Ok, change of heart, the slightly misplaced focus of that shot annoys me to no end. Here's a snap from the same series, on the same day, that's slightly better.










As you can see this specimen can be quite yellow when he wants to be, though in a relaxed situation he's a very drab olive colour with vibrant blue throughout the face. Photographing my Heroines definitely isn't my strongest side of photography - I'll put up a thread now with some Eartheater photos.


----------



## blairo1

It's lovely, almost a cross between a gold and a Rottie with that colouration in the fins.... :thumb:


----------



## markscichlids

well how could i see a thread on the best fish in the world without posting mine 
my red vinny

















and my new rottie needs a bit of tlc and feeding up should be a good fish once im done with him


----------



## Howler33

> It's lovely, almost a cross between a gold and a Rottie with that colouration in the fins....

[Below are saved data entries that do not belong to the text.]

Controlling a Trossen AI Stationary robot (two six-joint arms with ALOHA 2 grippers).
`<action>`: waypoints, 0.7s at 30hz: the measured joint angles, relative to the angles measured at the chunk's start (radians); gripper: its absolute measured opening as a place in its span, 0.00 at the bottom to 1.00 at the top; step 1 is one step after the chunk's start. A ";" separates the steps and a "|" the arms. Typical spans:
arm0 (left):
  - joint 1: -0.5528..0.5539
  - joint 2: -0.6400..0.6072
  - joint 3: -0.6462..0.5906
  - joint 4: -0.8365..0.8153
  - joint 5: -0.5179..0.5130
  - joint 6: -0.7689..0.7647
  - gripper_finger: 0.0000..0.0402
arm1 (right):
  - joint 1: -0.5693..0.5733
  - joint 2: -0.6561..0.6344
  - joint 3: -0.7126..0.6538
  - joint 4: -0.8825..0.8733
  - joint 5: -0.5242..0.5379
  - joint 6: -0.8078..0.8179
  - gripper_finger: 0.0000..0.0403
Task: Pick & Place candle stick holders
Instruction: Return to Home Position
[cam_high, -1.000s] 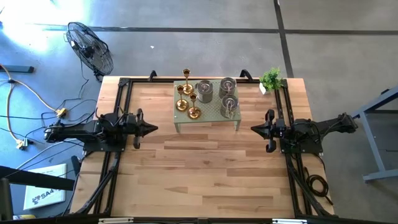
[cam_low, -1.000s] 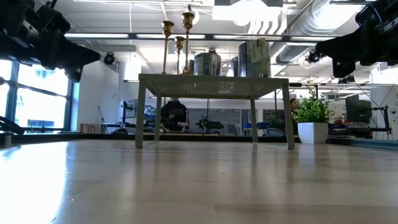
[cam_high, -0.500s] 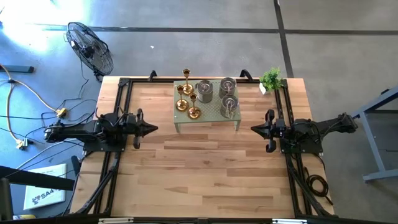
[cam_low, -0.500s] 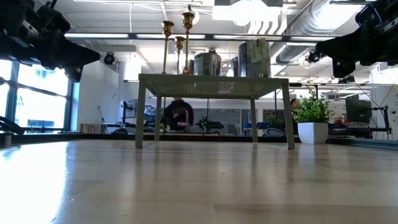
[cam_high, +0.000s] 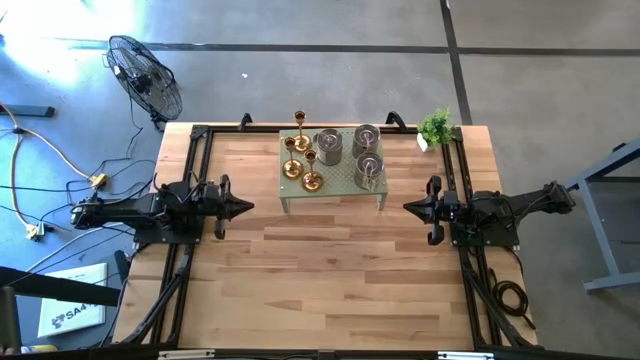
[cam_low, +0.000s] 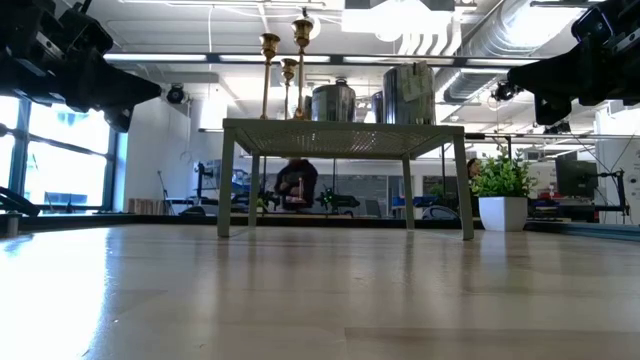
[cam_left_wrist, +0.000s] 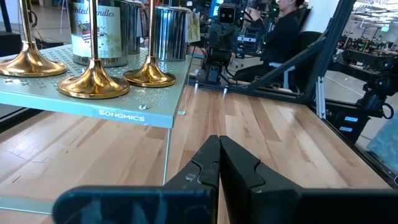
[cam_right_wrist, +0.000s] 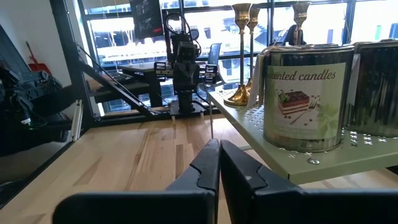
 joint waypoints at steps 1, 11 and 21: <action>0.000 0.000 0.000 0.000 0.000 0.000 0.00 | 0.000 0.000 0.000 0.000 0.000 0.000 0.02; 0.000 0.000 0.000 0.000 0.000 0.000 0.00 | 0.000 0.000 0.000 0.000 0.000 0.000 0.02; 0.000 0.000 0.000 0.000 0.000 0.000 0.00 | 0.000 0.000 0.000 0.000 0.000 0.000 0.02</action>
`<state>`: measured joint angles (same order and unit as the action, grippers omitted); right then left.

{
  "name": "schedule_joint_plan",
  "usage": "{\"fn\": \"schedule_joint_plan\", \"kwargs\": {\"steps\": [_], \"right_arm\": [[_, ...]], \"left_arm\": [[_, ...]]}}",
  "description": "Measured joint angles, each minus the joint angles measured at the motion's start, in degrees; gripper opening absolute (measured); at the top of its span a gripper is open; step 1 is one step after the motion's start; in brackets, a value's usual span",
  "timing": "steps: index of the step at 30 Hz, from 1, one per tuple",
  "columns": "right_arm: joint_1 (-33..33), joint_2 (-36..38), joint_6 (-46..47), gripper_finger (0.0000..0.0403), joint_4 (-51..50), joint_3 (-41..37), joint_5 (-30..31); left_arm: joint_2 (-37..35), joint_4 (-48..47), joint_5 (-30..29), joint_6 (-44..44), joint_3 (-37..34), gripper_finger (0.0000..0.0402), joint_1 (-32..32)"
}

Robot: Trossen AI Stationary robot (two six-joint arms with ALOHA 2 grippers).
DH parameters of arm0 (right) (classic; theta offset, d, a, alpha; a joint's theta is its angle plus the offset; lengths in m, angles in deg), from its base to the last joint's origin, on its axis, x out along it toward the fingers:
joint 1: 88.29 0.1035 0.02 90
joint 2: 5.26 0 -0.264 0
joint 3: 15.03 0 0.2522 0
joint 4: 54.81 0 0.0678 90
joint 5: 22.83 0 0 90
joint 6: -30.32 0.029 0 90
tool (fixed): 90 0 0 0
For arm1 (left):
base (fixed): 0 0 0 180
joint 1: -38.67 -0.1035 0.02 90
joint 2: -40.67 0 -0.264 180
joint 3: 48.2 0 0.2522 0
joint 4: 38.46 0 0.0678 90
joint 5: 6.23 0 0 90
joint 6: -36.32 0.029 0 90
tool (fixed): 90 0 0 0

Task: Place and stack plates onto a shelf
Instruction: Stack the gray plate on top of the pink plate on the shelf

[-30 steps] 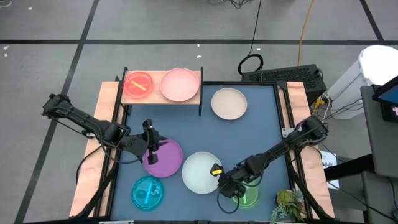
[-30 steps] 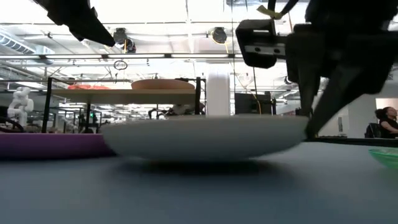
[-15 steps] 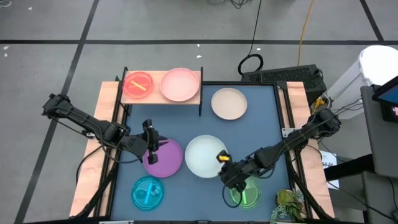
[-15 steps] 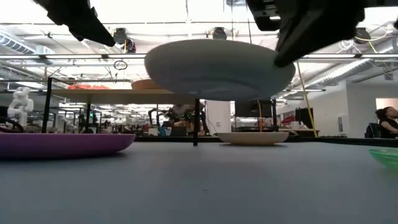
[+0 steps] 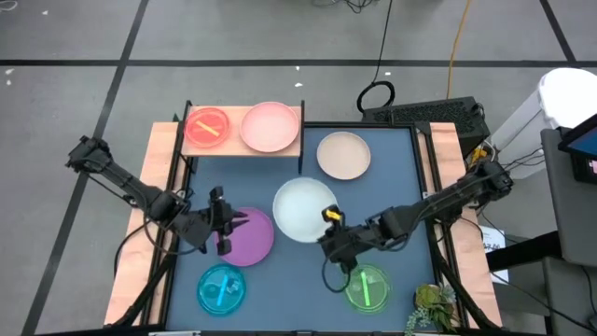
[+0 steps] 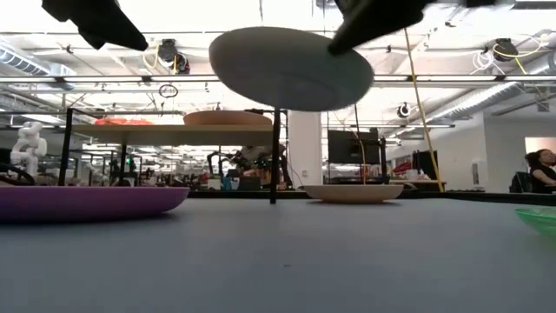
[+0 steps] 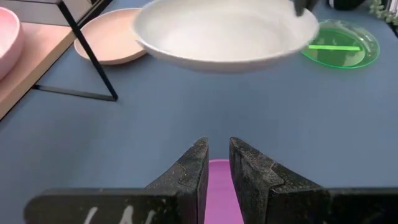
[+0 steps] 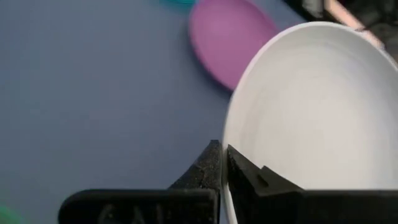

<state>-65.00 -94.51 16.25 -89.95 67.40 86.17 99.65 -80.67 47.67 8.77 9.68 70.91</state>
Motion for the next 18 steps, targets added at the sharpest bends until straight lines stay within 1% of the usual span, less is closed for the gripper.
{"fn": "schedule_joint_plan", "kwargs": {"steps": [4,9,13,18], "right_arm": [[-2.66,0.0,-1.76,0.0,-3.1,4.57,2.18],[-6.9,0.0,-2.27,0.0,-6.62,9.88,1.99],[-10.23,0.01,-4.61,0.0,-7.93,13.21,1.98],[-13.6,0.0,-7.65,0.0,-8.38,16.75,1.99]], "left_arm": [[0.0,0.0,-0.13,-0.96,0.0,0.0072,1.4],[0.0,-0.01,-1.02,-1.3,0.0,0.0072,3.11],[0.0,0.0,-3.21,-1.28,0.0,0.0072,4.04],[0.0,-0.02,-3.39,-1.53,0.0,0.0072,4.07]]}}
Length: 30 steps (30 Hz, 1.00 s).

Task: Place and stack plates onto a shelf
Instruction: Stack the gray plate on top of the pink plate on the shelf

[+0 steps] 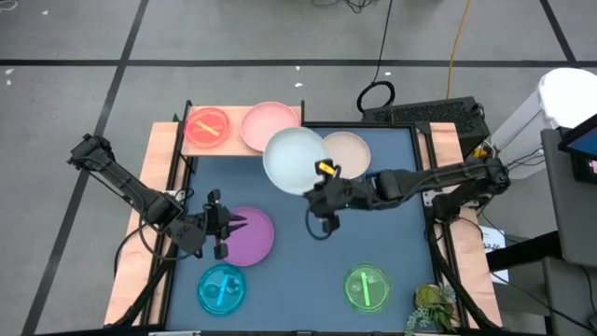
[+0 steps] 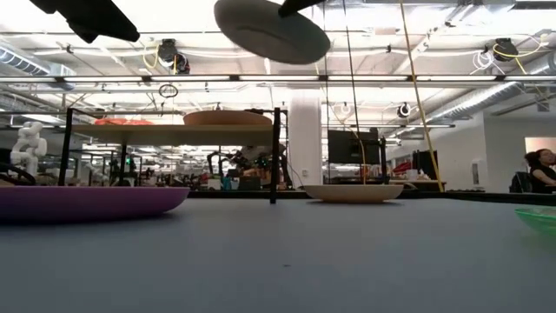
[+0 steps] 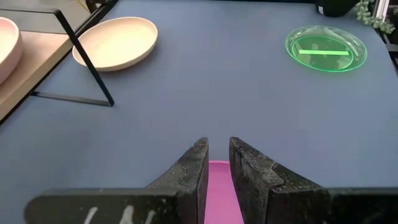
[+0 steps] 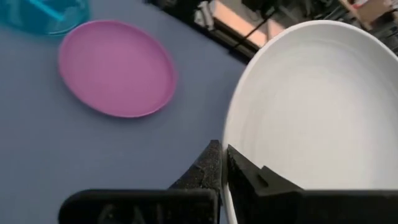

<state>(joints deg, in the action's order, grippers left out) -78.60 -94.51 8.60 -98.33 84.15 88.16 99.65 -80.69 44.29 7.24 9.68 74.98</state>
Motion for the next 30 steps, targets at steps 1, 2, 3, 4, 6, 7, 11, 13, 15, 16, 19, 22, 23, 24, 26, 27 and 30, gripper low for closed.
{"fn": "schedule_joint_plan", "kwargs": {"steps": [1,2,3,4,6,7,11,13,15,16,19,22,23,24,26,27,30], "right_arm": [[-0.54,0.0,-0.53,0.0,-0.07,0.53,-0.02],[-1.08,0.0,-1.14,0.0,-0.12,1.04,-0.02],[-1.54,-0.02,-1.69,0.0,-0.11,1.47,-0.04],[-2.02,-0.02,-2.26,0.0,-0.16,1.94,-0.04],[-2.9,-0.02,-3.15,0.0,-0.14,2.98,-0.04],[-3.38,-0.02,-3.33,0.0,-0.09,3.52,-0.04],[-5.03,-0.02,-3.9,0.0,-0.17,5.77,-0.07],[-5.68,-0.02,-4.82,0.0,-0.12,6.85,-0.05],[-6.31,-0.02,-5.39,0.0,-0.11,7.97,-0.09],[-6.58,-0.02,-5.77,0.0,-0.06,8.45,-0.09],[-7.58,-0.02,-6.61,0.0,-0.08,10.08,-0.17],[-8.66,-0.02,-7.71,0.0,0.31,11.6,-0.18],[-9.05,-0.02,-8.09,0.0,1.08,11.89,-0.2],[-9.44,-0.02,-8.51,0.0,1.86,12.15,-0.22],[-10.24,-0.02,-9.26,0.0,2.46,12.79,-0.76],[-10.75,-0.04,-9.4,0.0,2.62,13.11,-1.83],[-12.21,-0.92,-9.63,0.0,3.11,14.72,-3.97]], "left_arm": [[0.0,0.0,0.0,-0.09,0.0,0.0072,0.0],[0.0,0.02,0.0,-0.13,0.0,0.0072,0.0],[0.0,0.02,0.0,-0.13,0.0,0.0072,0.0],[0.0,0.02,0.0,-0.17,0.0,0.0072,0.0],[0.0,0.02,0.0,-0.21,0.0,0.0072,0.0],[0.0,0.02,0.0,-0.2,0.0,0.0072,0.0],[0.0,0.02,0.0,-0.19,0.0,0.0072,0.0],[0.0,0.02,0.0,-0.19,0.0,0.0072,0.0],[0.0,0.02,0.0,-0.19,0.0,0.0072,0.0],[0.0,0.02,0.0,-0.19,0.0,0.0072,0.0],[0.0,0.02,0.0,-0.22,0.0,0.0072,0.0],[0.0,0.02,0.0,-0.19,0.0,0.0072,0.0],[0.02,0.02,0.0,-0.19,0.0,0.0072,0.0],[0.02,0.02,0.0,-0.19,0.0,0.0072,0.0],[0.02,0.02,0.0,-0.23,0.0,0.0072,0.0],[0.02,0.02,0.0,-0.24,0.0,0.0072,0.0],[0.02,0.03,0.0,-0.29,0.0,0.0072,0.0]]}}
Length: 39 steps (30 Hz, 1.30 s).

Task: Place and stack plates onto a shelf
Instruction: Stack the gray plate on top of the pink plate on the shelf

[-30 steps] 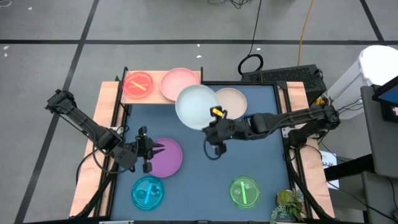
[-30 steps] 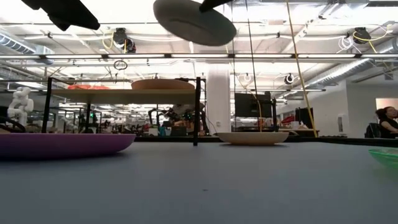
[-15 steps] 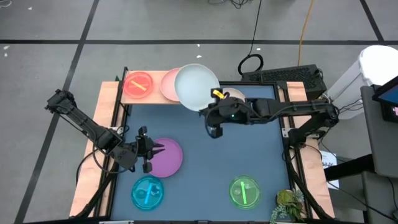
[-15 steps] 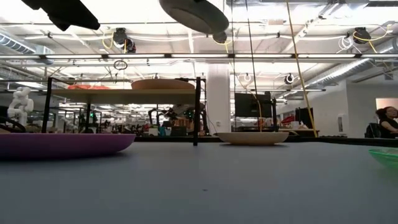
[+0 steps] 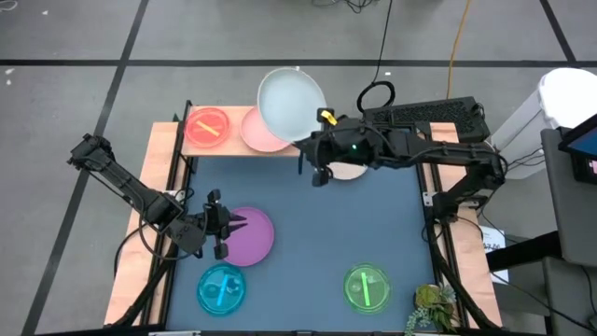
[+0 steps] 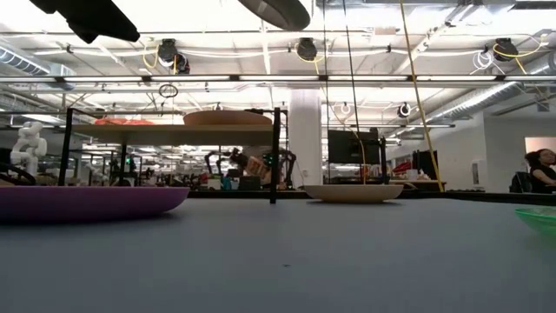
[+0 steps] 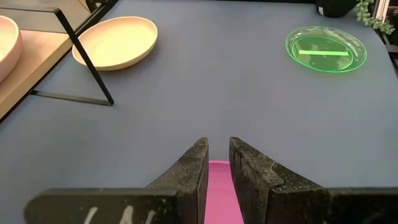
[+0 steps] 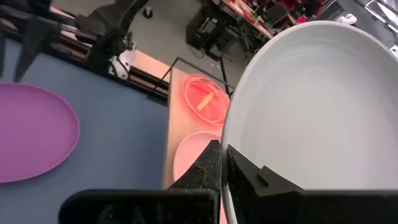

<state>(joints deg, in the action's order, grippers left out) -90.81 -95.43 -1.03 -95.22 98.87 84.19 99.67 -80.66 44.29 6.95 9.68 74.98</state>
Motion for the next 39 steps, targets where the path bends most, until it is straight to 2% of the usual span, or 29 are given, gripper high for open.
{"fn": "schedule_joint_plan", "kwargs": {"steps": [4,8,14,24,39], "right_arm": [[-1.56,-2.75,-1.07,0.0,0.21,2.49,-1.05],[-3.45,-6.02,-1.29,0.0,0.05,4.7,-5.39],[-6.62,-10.88,-1.32,0.0,0.35,6.81,-8.45],[-9.96,-16.89,-1.21,0.0,1.1,7.09,-11.4],[-13.66,-22.28,-2.67,0.0,2.42,7.09,-15.9]], "left_arm": [[0.02,0.03,0.0,-0.1,0.0,0.0072,0.0],[0.91,0.08,0.02,-0.1,-0.02,0.0072,0.0],[3.83,0.34,0.02,-0.36,-0.02,0.0072,-0.01],[6.99,2.18,0.05,0.38,-0.02,0.0072,-0.01],[7.03,2.71,0.11,0.58,-0.02,0.0072,0.0]]}}
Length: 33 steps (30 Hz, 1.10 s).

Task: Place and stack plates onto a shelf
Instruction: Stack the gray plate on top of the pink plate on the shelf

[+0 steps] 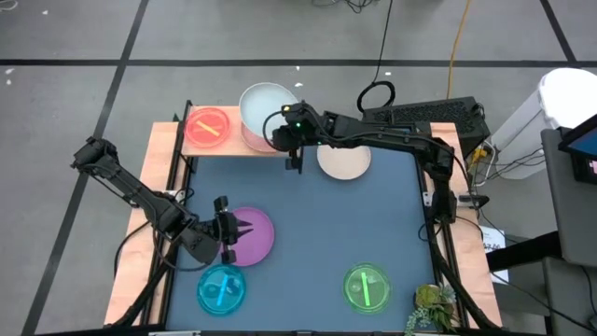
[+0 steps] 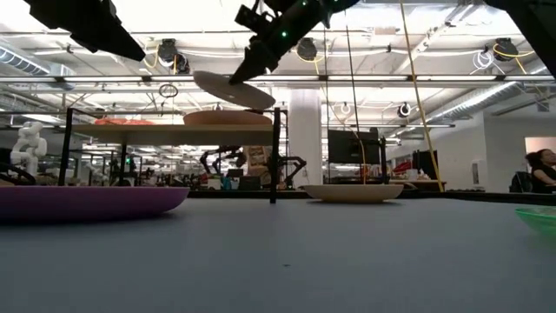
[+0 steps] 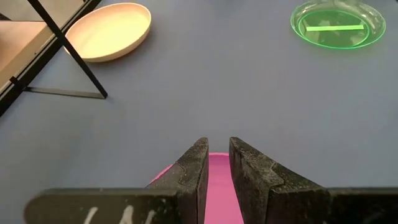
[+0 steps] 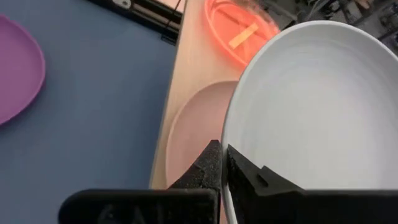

I agree completely Blairo, that is a beautiful fish.

Mark your gold is amazing as well. This is a great thread, Ican't wait to see more pictures.


----------



## HONDO

dont let the thread die!








with gt:
















































with gt:
































now, my main man PETE!


----------



## andrew__

Here's a shot from a while back showing my Rotkeil who I've now had for almost a year. Definitely picked him up because of Blair's gorgeous sev :thumb:










Will try to take some updated shots tomorrow as he looks so much better than that now!


----------



## greg curtis

Beautiful Severums guys! Would like to get a couple for my new 125g. Was wondering how 2 would get along together and what other cichlids would get along with them without any major aggression. Interested in the rotkeil's but can't find them anywhere.


----------



## okcomputer820

Pretty sure mine is a female. Nice looking fish everyone!


----------



## ktluvsfish

greg curtis said:


> Beautiful Severums guys! Would like to get a couple for my new 125g. Was wondering how 2 would get along together and what other cichlids would get along with them without any major aggression. Interested in the rotkeil's but can't find them anywhere.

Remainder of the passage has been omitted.